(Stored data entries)
● ● ● ●

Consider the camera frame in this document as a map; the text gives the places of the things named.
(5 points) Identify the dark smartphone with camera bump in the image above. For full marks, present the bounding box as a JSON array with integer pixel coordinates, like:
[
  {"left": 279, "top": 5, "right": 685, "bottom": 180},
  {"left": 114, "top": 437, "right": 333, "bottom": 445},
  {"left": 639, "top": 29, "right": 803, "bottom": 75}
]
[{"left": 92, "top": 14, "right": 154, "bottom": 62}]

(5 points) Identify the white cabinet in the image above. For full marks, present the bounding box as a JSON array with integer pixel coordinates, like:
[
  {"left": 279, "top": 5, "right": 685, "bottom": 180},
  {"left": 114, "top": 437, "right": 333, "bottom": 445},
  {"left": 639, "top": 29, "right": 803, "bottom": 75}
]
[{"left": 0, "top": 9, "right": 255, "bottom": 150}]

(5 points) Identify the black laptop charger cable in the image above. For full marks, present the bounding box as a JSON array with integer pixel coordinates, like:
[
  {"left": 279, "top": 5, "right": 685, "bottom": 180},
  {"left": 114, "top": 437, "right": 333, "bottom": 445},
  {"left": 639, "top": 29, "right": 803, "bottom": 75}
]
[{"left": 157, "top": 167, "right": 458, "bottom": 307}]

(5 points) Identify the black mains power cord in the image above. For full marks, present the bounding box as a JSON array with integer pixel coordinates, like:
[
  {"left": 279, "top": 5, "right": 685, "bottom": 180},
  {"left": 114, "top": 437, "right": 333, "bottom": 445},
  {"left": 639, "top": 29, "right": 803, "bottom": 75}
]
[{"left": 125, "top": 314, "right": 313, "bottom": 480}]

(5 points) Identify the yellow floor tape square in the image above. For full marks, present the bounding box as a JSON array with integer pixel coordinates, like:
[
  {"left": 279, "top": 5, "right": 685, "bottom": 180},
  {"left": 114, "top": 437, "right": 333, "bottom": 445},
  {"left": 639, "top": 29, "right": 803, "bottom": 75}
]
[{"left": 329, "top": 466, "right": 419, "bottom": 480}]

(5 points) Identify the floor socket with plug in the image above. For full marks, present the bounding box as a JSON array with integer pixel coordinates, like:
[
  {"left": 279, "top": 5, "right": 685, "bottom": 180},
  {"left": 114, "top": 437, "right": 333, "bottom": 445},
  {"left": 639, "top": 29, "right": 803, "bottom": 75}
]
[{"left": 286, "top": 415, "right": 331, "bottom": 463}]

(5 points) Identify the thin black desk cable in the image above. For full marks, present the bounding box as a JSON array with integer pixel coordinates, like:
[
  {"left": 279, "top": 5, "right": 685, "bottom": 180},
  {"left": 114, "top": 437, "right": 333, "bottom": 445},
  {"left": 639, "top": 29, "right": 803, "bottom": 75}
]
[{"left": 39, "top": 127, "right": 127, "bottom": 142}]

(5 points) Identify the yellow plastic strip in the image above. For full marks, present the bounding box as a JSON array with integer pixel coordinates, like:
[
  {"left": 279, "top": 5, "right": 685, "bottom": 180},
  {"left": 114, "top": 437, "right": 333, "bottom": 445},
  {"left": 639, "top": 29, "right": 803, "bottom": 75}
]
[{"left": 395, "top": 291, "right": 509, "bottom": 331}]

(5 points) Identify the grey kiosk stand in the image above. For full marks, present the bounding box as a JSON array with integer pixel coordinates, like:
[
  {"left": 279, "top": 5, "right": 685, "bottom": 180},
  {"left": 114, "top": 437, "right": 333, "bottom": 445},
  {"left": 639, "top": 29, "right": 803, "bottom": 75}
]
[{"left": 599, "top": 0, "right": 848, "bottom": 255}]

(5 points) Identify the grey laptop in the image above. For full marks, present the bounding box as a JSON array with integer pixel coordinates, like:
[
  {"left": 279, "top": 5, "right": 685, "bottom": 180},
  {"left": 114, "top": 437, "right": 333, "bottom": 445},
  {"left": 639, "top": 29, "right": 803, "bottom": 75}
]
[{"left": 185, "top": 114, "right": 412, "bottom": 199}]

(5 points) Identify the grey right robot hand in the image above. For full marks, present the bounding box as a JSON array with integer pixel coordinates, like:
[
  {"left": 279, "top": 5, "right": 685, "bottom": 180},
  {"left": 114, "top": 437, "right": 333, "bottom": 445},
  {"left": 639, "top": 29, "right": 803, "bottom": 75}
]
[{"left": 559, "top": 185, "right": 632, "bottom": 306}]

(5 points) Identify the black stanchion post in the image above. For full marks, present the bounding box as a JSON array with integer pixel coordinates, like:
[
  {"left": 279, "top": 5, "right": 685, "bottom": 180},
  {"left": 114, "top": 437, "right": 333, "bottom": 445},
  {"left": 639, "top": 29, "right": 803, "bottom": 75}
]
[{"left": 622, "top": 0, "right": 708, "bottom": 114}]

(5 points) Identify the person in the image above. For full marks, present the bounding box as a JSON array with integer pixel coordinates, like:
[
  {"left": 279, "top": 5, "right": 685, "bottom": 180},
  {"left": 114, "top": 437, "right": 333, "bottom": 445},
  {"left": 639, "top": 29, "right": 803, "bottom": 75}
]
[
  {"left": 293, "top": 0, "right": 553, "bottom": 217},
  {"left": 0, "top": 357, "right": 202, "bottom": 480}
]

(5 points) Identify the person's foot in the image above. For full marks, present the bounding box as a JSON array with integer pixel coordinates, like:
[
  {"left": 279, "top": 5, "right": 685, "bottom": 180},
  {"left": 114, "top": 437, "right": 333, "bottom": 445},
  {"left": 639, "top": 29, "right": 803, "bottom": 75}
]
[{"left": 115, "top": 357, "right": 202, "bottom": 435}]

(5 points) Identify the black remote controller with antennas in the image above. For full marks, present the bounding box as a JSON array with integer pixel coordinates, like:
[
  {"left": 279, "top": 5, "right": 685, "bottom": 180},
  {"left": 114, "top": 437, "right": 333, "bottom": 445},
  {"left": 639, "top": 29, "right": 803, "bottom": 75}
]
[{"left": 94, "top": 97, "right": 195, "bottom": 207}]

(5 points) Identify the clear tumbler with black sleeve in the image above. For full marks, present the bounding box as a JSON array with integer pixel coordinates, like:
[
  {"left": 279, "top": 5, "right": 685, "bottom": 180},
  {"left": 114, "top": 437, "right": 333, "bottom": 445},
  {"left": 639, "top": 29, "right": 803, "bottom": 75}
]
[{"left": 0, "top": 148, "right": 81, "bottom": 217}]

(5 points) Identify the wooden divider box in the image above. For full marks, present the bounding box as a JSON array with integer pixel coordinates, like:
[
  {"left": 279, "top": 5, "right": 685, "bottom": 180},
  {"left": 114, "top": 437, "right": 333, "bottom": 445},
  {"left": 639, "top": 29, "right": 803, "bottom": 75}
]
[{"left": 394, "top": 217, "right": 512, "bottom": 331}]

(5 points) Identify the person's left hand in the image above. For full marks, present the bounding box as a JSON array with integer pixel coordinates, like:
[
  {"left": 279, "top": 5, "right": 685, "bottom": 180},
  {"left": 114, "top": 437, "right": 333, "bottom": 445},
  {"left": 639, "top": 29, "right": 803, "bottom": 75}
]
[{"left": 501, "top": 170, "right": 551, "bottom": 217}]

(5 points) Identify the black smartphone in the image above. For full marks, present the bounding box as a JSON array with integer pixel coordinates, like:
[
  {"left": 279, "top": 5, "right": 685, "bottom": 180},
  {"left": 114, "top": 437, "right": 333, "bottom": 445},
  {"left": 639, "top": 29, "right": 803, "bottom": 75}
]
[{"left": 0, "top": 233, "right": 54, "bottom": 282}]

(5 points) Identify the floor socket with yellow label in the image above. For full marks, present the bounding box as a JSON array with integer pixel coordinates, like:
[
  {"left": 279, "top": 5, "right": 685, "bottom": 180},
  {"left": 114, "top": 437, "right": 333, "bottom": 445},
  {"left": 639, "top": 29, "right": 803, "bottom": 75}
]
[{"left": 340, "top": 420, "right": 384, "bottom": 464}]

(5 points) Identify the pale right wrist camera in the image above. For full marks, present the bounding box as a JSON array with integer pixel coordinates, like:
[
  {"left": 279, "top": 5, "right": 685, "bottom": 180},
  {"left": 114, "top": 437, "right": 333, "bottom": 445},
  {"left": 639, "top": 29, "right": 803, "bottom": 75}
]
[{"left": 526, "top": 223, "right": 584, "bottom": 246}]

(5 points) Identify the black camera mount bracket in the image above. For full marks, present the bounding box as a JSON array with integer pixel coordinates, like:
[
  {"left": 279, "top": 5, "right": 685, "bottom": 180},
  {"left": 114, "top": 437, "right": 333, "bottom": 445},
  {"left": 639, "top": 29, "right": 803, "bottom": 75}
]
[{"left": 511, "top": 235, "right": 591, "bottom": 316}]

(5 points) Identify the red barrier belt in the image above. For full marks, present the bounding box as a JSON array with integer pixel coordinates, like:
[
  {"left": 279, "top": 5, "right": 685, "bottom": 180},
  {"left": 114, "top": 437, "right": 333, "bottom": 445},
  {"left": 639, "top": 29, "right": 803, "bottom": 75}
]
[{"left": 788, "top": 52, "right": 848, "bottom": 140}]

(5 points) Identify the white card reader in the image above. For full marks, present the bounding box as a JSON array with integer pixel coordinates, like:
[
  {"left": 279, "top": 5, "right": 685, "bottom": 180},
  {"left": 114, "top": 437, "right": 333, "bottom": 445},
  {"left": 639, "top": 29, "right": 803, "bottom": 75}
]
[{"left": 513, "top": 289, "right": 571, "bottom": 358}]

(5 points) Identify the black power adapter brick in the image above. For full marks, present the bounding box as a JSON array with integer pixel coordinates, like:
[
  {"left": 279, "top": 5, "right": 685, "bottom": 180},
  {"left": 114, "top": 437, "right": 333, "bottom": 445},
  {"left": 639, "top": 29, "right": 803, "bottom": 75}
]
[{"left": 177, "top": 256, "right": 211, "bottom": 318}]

● ● ● ●

§ **Activity**: Copy out every line of the data where the word "person" occurs.

§ **Solution**:
(5 points) Identify the person in the image above. For full marks, present the bounding box as a JSON array with integer pixel coordinates, like:
(5 points) Identify the person's foot in the image above. For full marks, present the bounding box as a JSON array with integer pixel coordinates, like:
(5 points) Identify the person's left hand in the image above. For full marks, present the bounding box as a JSON array with integer pixel coordinates, like:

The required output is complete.